**** Raw data ****

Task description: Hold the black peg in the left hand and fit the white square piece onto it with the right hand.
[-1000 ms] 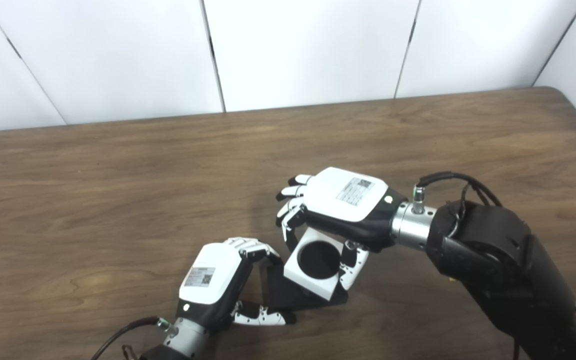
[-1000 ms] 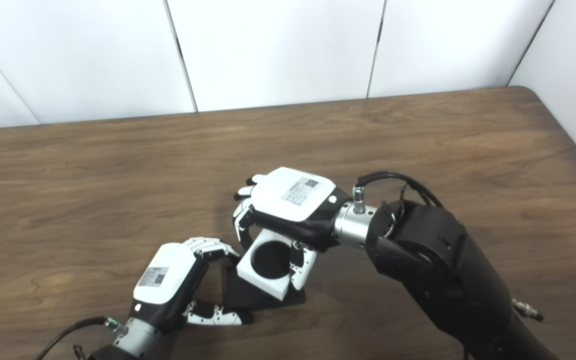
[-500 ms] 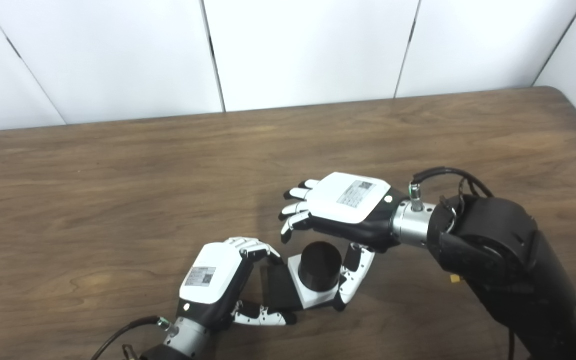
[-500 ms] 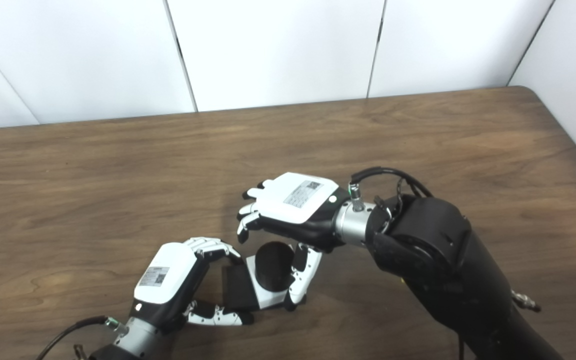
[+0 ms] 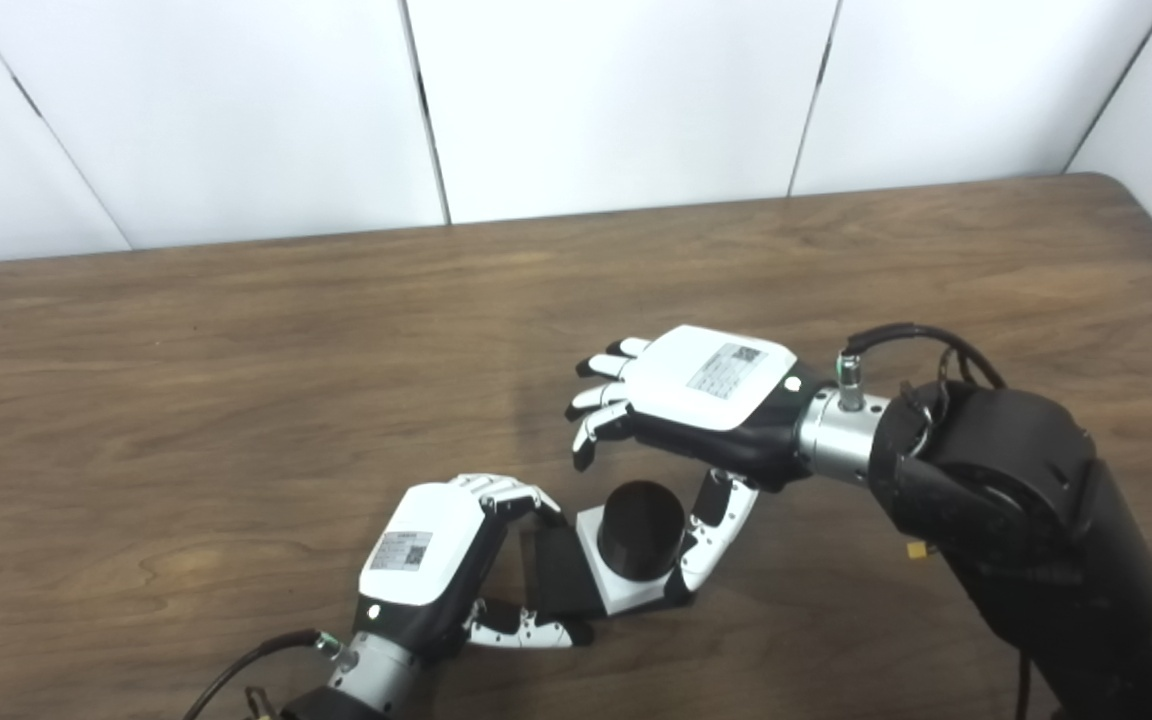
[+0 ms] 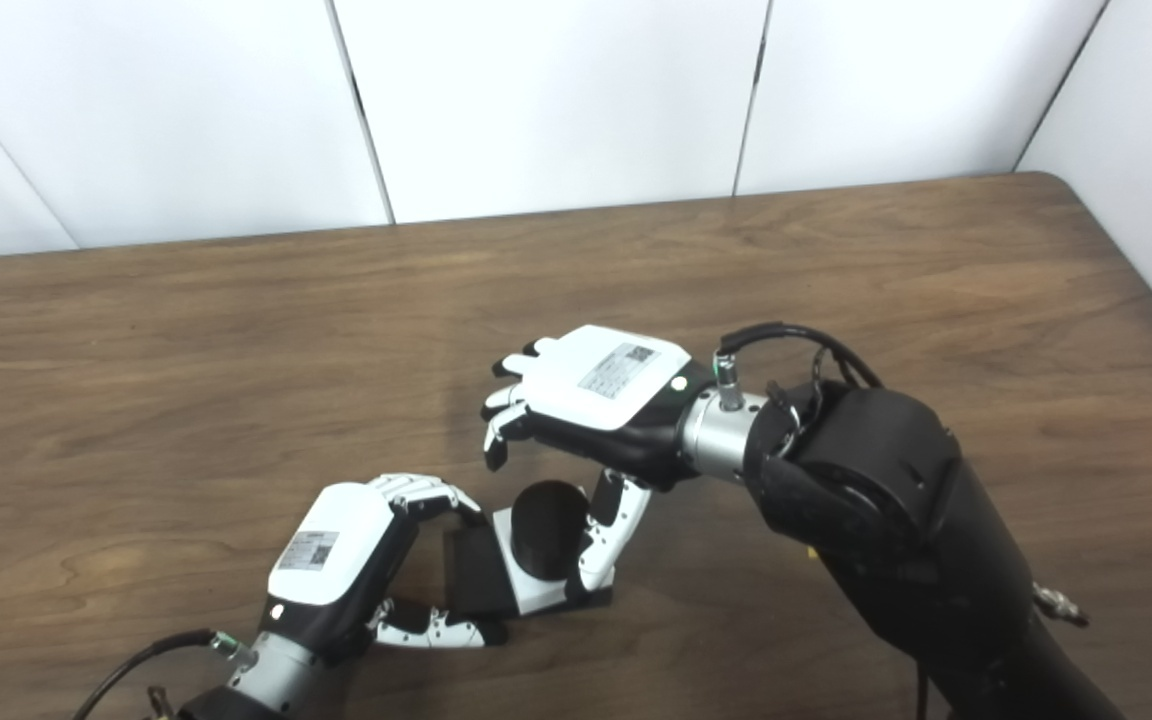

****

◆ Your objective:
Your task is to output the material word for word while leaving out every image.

◆ Exercise result:
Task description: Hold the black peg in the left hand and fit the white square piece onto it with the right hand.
[-1000 ms] 
[-1000 ms] 
[-500 ms] 
[-500 ms] 
[+0 ms] 
[+0 ms] 

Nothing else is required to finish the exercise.